• [Work task] Entries follow. Return each line that contains the word "Kindly".

[Records from a dataset]
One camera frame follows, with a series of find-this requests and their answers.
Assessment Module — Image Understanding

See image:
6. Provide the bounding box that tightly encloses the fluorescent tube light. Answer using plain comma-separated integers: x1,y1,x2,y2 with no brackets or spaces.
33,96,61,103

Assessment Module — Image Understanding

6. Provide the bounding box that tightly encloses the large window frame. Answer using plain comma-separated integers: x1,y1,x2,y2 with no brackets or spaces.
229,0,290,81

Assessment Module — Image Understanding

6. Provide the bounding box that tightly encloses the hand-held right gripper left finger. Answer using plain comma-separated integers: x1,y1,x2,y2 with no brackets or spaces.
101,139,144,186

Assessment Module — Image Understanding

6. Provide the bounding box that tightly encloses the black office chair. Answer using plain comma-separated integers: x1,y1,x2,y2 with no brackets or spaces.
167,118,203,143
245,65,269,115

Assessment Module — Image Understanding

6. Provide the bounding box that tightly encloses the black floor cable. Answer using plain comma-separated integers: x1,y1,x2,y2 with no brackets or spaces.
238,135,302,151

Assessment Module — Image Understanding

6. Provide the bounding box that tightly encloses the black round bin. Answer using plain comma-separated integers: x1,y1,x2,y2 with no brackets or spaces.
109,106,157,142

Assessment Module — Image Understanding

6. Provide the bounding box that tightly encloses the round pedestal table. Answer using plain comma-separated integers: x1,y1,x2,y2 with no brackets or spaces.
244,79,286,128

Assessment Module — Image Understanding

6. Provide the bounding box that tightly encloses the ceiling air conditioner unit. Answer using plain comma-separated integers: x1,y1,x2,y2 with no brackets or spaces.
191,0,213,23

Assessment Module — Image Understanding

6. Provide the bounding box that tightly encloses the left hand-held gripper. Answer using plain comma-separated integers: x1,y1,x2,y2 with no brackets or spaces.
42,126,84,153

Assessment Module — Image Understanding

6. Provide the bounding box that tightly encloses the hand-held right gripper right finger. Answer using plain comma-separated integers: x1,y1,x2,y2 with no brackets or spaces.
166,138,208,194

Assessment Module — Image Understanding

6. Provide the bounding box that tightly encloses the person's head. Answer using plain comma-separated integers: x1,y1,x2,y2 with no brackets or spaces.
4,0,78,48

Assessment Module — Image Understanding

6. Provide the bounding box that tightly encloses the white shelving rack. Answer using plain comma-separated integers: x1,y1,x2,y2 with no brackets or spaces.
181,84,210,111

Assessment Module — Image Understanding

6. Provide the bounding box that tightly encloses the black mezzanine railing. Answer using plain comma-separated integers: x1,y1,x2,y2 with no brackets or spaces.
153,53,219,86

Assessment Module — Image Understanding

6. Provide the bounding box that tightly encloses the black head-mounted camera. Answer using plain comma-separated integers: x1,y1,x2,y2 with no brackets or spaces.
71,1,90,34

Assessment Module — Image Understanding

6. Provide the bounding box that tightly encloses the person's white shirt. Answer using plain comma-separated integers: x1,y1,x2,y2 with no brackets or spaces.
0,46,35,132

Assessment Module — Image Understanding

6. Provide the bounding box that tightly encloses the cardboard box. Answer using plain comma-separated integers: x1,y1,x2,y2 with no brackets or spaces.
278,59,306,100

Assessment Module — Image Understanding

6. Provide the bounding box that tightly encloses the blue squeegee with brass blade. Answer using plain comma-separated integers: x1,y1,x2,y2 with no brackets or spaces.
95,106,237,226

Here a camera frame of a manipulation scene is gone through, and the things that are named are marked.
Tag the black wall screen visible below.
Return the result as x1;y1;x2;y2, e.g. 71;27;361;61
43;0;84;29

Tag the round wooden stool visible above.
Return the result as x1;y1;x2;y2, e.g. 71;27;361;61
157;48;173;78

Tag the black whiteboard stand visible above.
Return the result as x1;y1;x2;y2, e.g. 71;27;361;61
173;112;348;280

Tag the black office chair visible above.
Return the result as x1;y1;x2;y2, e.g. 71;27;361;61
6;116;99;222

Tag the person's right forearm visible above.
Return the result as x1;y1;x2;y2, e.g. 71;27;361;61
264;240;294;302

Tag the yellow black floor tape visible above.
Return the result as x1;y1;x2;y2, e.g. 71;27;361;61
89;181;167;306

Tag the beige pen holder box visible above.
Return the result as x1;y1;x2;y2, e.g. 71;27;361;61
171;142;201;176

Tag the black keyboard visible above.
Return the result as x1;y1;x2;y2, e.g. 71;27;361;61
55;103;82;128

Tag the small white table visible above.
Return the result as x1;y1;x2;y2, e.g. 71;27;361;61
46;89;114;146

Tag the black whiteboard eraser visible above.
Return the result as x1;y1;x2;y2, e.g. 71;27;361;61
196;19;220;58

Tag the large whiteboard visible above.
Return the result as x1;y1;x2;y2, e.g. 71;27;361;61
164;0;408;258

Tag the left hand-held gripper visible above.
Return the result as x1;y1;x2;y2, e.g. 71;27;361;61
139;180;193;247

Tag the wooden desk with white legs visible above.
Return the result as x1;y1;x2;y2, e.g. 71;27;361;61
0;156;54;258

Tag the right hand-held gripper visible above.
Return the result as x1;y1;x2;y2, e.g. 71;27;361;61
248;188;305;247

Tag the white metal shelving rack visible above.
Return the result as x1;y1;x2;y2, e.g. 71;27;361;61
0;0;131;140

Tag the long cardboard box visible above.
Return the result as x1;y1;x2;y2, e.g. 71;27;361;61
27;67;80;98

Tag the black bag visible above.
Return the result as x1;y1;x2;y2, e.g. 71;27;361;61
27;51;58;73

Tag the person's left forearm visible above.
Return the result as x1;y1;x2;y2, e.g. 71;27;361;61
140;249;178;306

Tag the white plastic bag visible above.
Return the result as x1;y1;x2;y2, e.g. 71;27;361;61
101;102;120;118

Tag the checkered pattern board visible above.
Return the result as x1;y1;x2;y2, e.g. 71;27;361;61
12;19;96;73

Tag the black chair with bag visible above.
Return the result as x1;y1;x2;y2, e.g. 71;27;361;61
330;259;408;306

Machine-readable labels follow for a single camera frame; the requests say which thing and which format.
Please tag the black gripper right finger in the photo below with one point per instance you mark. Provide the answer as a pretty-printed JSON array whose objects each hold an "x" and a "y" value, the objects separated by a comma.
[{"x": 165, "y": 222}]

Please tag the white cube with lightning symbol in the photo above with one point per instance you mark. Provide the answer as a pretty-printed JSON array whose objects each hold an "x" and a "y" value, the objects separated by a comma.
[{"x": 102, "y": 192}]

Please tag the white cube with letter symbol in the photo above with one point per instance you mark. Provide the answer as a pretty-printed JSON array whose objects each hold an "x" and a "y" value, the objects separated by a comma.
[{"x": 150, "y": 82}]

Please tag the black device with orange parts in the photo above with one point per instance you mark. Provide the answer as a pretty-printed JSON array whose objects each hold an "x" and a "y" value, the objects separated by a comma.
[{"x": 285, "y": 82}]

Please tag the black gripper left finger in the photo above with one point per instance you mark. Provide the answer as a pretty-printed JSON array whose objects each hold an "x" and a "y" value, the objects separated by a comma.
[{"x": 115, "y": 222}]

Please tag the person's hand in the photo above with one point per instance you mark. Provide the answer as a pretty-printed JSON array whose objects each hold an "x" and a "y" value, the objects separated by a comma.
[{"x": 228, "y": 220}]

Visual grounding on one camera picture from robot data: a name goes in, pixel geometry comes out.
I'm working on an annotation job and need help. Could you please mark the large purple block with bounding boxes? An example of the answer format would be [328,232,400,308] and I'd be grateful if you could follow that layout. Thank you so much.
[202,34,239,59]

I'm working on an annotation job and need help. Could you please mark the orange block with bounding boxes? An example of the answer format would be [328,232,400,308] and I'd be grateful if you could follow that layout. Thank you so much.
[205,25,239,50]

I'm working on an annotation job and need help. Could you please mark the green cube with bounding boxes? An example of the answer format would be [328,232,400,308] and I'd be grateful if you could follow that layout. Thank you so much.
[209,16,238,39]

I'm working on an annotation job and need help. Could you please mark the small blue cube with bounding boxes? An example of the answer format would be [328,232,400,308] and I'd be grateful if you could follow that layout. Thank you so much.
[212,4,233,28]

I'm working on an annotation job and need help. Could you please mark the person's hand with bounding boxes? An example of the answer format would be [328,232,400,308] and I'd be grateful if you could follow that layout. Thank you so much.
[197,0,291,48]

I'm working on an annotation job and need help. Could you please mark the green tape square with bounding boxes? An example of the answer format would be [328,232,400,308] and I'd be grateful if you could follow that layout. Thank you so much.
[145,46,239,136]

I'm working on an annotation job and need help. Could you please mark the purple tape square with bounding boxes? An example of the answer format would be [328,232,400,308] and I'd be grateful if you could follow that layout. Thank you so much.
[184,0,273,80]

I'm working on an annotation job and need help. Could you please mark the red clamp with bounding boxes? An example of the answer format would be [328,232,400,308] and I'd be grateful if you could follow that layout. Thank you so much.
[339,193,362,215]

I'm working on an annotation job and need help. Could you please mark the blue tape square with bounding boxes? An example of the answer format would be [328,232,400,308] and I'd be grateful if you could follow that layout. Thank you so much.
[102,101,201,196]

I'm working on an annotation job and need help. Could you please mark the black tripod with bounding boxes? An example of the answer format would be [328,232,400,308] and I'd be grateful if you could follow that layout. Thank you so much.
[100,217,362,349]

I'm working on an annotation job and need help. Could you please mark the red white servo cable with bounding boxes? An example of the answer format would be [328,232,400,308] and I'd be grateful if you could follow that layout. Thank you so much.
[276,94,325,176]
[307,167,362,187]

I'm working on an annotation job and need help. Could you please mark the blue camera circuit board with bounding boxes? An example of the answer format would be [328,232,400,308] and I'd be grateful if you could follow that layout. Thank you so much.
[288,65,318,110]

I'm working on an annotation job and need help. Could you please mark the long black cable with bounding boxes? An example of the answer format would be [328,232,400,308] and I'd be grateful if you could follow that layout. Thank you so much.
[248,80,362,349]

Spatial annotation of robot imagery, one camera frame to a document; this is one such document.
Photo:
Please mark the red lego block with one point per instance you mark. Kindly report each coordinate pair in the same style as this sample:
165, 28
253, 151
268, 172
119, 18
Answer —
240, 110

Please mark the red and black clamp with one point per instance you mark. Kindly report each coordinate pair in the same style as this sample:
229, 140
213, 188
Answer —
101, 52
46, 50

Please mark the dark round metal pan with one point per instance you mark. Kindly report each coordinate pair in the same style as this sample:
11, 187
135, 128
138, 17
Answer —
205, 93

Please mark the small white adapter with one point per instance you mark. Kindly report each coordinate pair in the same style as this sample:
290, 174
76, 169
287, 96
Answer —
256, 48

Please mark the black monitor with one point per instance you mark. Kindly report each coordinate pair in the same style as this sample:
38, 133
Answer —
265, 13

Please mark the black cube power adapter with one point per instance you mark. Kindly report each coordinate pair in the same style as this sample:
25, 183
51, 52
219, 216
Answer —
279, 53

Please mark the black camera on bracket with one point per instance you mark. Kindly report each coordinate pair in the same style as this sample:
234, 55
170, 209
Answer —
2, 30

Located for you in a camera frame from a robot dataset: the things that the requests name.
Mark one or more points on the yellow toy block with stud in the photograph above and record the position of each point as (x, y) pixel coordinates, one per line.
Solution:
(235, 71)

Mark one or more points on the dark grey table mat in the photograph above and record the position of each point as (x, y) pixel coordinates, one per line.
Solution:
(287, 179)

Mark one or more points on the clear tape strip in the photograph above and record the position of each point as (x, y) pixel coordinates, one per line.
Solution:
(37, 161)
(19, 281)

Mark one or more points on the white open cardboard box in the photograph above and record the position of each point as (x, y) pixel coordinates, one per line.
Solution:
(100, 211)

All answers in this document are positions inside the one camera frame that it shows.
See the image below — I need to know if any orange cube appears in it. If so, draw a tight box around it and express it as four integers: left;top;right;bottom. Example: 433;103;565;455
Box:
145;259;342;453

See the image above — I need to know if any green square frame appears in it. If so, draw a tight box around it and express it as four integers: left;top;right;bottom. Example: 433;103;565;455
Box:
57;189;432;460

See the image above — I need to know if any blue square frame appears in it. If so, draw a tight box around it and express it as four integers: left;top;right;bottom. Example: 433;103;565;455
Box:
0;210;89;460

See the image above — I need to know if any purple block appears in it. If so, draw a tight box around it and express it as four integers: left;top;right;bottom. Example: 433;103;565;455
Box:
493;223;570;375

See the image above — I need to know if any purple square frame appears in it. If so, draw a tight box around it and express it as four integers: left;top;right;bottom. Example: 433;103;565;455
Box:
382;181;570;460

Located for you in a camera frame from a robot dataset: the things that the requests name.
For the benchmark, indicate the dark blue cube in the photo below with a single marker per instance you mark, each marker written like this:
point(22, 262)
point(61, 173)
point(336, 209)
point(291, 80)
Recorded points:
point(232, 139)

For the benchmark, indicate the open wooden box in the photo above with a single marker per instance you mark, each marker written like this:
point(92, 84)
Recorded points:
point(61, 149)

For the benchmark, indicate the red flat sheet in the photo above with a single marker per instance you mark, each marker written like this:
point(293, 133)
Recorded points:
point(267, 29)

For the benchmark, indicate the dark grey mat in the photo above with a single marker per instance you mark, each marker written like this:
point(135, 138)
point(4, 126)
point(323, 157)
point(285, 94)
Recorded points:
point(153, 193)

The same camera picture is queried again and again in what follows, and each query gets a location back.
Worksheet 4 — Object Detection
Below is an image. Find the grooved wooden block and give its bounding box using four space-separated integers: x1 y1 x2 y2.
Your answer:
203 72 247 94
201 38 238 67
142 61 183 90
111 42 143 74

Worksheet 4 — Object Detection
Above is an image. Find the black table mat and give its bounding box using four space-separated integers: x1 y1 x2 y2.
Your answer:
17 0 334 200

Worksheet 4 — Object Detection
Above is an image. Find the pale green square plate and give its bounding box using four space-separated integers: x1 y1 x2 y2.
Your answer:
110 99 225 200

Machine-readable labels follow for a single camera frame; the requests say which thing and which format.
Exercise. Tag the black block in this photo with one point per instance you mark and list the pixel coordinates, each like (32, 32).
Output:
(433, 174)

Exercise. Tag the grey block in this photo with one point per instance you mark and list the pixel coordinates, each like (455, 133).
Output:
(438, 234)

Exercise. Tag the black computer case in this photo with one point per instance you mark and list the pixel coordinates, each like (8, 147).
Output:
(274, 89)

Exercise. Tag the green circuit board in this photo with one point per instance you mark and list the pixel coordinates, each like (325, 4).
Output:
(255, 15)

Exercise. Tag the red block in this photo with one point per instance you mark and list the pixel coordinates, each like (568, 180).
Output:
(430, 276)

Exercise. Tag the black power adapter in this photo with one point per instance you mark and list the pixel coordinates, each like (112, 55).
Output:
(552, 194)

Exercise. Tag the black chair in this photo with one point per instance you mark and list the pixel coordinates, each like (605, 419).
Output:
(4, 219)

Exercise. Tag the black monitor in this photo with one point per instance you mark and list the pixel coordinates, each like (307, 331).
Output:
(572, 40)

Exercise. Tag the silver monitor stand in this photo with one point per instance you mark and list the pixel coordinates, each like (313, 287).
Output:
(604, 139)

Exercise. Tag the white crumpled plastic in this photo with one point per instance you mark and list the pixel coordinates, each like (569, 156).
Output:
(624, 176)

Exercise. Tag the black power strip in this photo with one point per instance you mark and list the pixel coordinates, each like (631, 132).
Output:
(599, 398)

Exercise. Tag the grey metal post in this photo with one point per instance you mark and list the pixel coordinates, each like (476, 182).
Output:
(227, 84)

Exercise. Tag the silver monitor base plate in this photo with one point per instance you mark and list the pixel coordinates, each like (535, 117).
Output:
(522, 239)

• [Completed exercise]
Please mark the red lego block with one point per instance you mark. Kindly report each coordinate pair in the same style as this sample:
Please mark the red and black clamp with one point per instance you mark. Kindly report each coordinate pair in the same style as this sample:
Please mark the dark round metal pan with one point per instance you mark. Kindly report each coordinate pair in the same style as this sample:
Please mark the small white adapter with one point per instance you mark. Kindly report each coordinate pair in the same style as this sample:
Please mark the black monitor with one point per instance you mark. Kindly report each coordinate pair in the same style as this sample:
Please mark the black cube power adapter with one point per instance you mark. Kindly report each coordinate pair in the same style as this sample:
Please mark the black camera on bracket with one point per instance you mark. Kindly report each coordinate pair in the same style as this sample:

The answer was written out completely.